→ WHAT NEEDS TO BE DONE
In the entries below, begin at the line with "(236, 151) to (280, 109): 667" and stop after the line with "Two cameras capture one moment: picture 1, 315"; output those lines exactly and omit the pictures.

→ INFORMATION
━━━━━━━━━━━━━━━━━━━━━━━━━━━━━━

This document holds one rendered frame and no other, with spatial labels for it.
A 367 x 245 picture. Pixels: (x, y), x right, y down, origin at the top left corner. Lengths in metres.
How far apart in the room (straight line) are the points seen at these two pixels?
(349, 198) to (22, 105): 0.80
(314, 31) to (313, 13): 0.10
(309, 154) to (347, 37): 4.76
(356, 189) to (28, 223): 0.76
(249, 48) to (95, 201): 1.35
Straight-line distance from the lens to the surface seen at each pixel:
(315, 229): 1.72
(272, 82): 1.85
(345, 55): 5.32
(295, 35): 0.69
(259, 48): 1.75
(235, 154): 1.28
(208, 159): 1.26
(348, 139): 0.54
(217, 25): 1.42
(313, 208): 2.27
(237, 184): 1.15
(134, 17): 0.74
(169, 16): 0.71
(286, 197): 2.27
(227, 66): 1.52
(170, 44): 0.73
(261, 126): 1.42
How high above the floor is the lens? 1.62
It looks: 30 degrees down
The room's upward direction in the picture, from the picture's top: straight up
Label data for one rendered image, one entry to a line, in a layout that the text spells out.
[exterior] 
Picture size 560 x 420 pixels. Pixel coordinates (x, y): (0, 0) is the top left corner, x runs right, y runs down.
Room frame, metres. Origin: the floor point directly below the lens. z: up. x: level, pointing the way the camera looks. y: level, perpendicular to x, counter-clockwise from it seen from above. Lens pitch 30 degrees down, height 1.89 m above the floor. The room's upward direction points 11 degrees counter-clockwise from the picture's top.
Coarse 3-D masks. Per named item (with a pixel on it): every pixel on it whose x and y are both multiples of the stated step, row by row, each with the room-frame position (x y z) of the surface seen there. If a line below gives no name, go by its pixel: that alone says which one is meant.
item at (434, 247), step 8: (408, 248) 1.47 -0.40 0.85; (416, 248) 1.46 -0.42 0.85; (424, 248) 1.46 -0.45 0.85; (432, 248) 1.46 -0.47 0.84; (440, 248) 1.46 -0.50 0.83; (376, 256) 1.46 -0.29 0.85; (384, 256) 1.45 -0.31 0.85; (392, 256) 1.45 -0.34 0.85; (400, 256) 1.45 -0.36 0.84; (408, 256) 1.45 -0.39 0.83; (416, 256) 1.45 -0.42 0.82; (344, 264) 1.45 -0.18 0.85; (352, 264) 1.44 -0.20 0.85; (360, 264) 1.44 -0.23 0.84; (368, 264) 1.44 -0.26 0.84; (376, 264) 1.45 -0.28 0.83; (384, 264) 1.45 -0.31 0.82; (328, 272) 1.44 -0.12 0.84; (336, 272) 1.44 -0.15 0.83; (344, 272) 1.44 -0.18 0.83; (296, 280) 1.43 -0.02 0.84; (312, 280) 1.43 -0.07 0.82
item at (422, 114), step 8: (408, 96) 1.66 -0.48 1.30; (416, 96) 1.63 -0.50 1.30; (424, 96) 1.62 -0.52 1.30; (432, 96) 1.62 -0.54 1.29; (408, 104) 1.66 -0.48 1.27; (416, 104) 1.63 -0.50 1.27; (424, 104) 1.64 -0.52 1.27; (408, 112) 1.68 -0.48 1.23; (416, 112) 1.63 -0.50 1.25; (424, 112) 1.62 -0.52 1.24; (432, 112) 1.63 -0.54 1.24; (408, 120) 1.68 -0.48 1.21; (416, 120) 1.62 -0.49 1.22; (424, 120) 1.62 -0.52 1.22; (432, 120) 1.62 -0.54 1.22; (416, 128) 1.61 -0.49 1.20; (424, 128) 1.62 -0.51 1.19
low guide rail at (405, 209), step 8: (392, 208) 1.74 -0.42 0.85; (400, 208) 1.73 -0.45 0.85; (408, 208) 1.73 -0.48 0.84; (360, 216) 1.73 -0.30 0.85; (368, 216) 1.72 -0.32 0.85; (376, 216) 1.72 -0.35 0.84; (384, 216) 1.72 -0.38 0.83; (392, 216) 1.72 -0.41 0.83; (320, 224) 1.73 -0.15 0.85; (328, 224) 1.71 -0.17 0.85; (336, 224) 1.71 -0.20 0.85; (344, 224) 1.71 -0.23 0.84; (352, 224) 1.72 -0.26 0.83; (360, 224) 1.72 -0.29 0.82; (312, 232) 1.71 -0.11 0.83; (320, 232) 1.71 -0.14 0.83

━━━━━━━━━━━━━━━━━━━━━━━━━━━━━━

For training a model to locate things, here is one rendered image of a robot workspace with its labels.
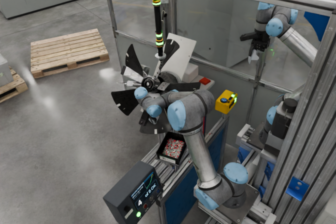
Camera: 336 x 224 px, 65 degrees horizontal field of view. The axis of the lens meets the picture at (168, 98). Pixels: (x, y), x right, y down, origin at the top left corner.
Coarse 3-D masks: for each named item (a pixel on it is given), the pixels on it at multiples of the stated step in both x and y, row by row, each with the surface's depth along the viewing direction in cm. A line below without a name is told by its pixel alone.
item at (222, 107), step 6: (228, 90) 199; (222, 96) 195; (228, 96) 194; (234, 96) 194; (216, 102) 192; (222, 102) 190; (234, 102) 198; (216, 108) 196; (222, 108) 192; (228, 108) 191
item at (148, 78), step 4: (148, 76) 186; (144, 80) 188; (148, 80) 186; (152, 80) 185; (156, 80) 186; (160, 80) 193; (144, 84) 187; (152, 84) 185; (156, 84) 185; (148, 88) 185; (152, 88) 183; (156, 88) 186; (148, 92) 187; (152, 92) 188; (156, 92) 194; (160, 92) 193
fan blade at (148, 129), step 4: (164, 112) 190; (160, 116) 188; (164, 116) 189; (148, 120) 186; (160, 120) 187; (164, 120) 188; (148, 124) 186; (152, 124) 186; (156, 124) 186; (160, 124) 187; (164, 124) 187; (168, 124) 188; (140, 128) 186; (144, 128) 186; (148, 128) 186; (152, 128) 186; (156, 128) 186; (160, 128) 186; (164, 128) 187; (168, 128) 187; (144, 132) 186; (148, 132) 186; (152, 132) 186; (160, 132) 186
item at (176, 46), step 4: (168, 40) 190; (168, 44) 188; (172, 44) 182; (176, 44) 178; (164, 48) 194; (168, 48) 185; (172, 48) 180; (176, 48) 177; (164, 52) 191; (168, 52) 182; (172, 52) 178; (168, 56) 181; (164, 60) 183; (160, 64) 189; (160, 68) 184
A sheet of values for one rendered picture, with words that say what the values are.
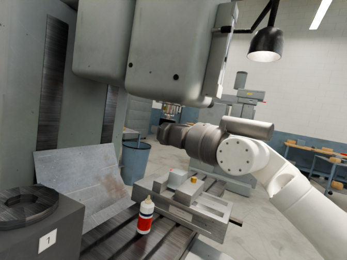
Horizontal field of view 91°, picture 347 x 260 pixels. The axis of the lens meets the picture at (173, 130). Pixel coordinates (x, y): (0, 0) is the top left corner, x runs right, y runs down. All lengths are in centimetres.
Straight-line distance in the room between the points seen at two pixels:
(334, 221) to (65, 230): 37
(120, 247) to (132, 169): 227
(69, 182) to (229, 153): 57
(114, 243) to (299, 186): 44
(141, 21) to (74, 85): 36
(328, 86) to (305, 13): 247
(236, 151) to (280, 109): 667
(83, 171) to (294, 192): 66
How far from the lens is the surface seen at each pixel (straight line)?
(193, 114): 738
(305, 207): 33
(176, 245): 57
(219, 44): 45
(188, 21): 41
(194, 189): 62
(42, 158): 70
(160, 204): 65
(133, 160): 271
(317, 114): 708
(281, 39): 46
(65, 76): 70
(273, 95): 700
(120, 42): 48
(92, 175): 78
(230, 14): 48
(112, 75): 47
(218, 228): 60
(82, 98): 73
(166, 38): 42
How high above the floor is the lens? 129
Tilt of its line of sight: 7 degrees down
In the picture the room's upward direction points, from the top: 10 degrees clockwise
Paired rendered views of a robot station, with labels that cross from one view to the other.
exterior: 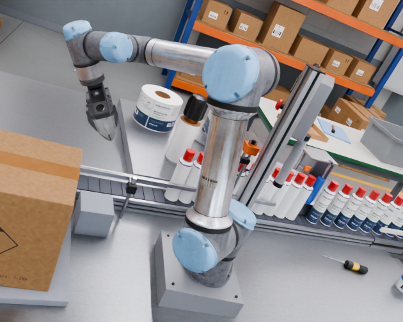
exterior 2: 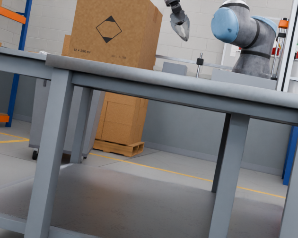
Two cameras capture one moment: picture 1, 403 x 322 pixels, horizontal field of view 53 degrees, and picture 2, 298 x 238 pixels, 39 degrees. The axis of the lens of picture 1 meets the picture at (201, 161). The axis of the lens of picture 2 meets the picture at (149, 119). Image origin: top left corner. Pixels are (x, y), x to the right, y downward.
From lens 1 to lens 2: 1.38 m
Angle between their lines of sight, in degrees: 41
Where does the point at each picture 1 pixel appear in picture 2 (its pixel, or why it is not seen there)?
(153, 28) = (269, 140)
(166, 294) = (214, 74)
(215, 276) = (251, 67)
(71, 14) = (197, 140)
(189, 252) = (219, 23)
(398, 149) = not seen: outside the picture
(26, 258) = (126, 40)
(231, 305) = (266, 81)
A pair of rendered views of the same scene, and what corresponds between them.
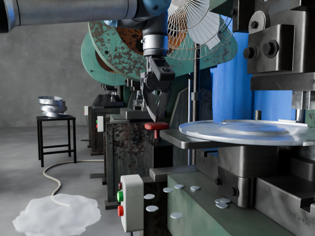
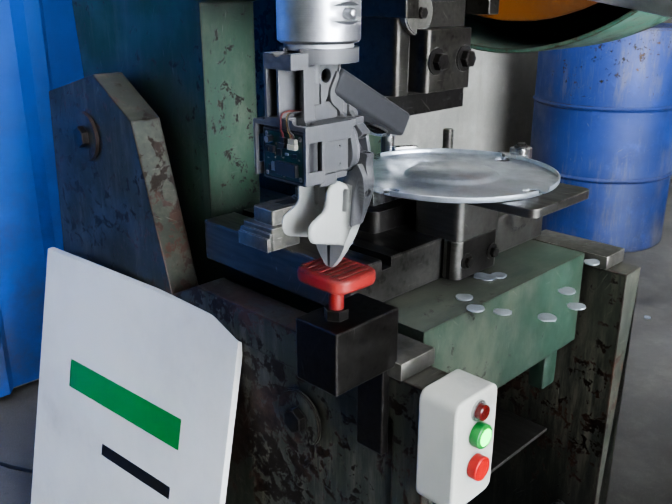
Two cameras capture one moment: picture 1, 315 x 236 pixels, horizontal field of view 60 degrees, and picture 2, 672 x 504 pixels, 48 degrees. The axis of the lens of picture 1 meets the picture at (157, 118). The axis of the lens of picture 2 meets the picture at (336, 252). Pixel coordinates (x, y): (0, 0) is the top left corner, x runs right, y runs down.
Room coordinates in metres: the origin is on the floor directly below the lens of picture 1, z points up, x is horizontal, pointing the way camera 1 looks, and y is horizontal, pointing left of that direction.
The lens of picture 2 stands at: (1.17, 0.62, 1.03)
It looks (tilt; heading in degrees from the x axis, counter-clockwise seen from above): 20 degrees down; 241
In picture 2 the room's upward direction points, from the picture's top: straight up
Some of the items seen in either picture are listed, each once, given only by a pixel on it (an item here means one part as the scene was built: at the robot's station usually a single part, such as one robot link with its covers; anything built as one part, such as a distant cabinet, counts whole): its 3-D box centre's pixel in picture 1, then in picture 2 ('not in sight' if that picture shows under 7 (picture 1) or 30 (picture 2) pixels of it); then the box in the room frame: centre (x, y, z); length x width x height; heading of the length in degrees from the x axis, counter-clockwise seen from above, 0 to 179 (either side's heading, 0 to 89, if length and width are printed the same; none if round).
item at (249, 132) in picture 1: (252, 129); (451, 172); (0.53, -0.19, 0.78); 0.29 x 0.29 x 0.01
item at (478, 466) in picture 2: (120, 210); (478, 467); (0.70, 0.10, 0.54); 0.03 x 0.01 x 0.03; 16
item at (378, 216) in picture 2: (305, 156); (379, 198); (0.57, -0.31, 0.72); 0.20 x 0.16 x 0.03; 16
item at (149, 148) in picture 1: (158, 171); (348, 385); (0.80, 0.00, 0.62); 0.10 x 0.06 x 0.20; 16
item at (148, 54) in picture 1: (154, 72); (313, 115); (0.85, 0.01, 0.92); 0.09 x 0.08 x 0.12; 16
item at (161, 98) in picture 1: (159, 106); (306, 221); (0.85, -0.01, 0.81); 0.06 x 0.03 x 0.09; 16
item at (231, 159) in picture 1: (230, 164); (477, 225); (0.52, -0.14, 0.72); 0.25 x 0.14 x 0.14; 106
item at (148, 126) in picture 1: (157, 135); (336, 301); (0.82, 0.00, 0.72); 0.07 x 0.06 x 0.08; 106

━━━━━━━━━━━━━━━━━━━━━━━━━━━━━━

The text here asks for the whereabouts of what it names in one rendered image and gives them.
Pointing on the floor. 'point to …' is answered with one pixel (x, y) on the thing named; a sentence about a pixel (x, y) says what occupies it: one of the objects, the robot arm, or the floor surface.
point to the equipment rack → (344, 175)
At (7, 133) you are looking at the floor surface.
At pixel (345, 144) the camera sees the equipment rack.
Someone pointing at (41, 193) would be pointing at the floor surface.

━━━━━━━━━━━━━━━━━━━━━━━━━━━━━━

→ PROBLEM SOLUTION
(236, 151) to (280, 109): 667
(83, 171) to (294, 192): 66
How far from the lens is the surface seen at each pixel (straight line)?
(193, 114): 738
(305, 207): 33
(176, 245): 57
(219, 44): 45
(188, 21): 41
(194, 189): 62
(42, 158): 70
(160, 204): 65
(133, 160): 271
(317, 114): 708
(281, 39): 46
(65, 76): 70
(273, 95): 700
(120, 42): 48
(92, 175): 78
(230, 14): 48
(112, 75): 47
(218, 228): 60
(82, 98): 73
(166, 38): 42
How high above the floor is the lens? 129
Tilt of its line of sight: 7 degrees down
In the picture the room's upward direction points, from the top: 10 degrees clockwise
Paired rendered views of a robot station, with labels that cross from one view to the other.
exterior: 
exterior 2: 
Two cameras capture one moment: picture 1, 403 x 322 pixels, horizontal field of view 53 degrees, and picture 2, 298 x 238 pixels, 39 degrees. The axis of the lens of picture 1 meets the picture at (201, 161). The axis of the lens of picture 2 meets the picture at (149, 119). Image origin: top left corner. Pixels are (x, y), x to the right, y downward.
From lens 1 to lens 2: 1.38 m
Angle between their lines of sight, in degrees: 41
Where does the point at each picture 1 pixel appear in picture 2 (its pixel, or why it is not seen there)?
(153, 28) = (269, 140)
(166, 294) = (214, 74)
(215, 276) = (251, 67)
(71, 14) = (197, 140)
(189, 252) = (219, 23)
(398, 149) = not seen: outside the picture
(26, 258) = (126, 40)
(231, 305) = (266, 81)
A pair of rendered views of the same scene, and what corresponds between them.
Two cameras capture one moment: picture 1, 315 x 236 pixels, horizontal field of view 60 degrees, and picture 2, 672 x 504 pixels, 48 degrees. The axis of the lens of picture 1 meets the picture at (157, 118). The axis of the lens of picture 2 meets the picture at (336, 252). Pixel coordinates (x, y): (0, 0) is the top left corner, x runs right, y runs down.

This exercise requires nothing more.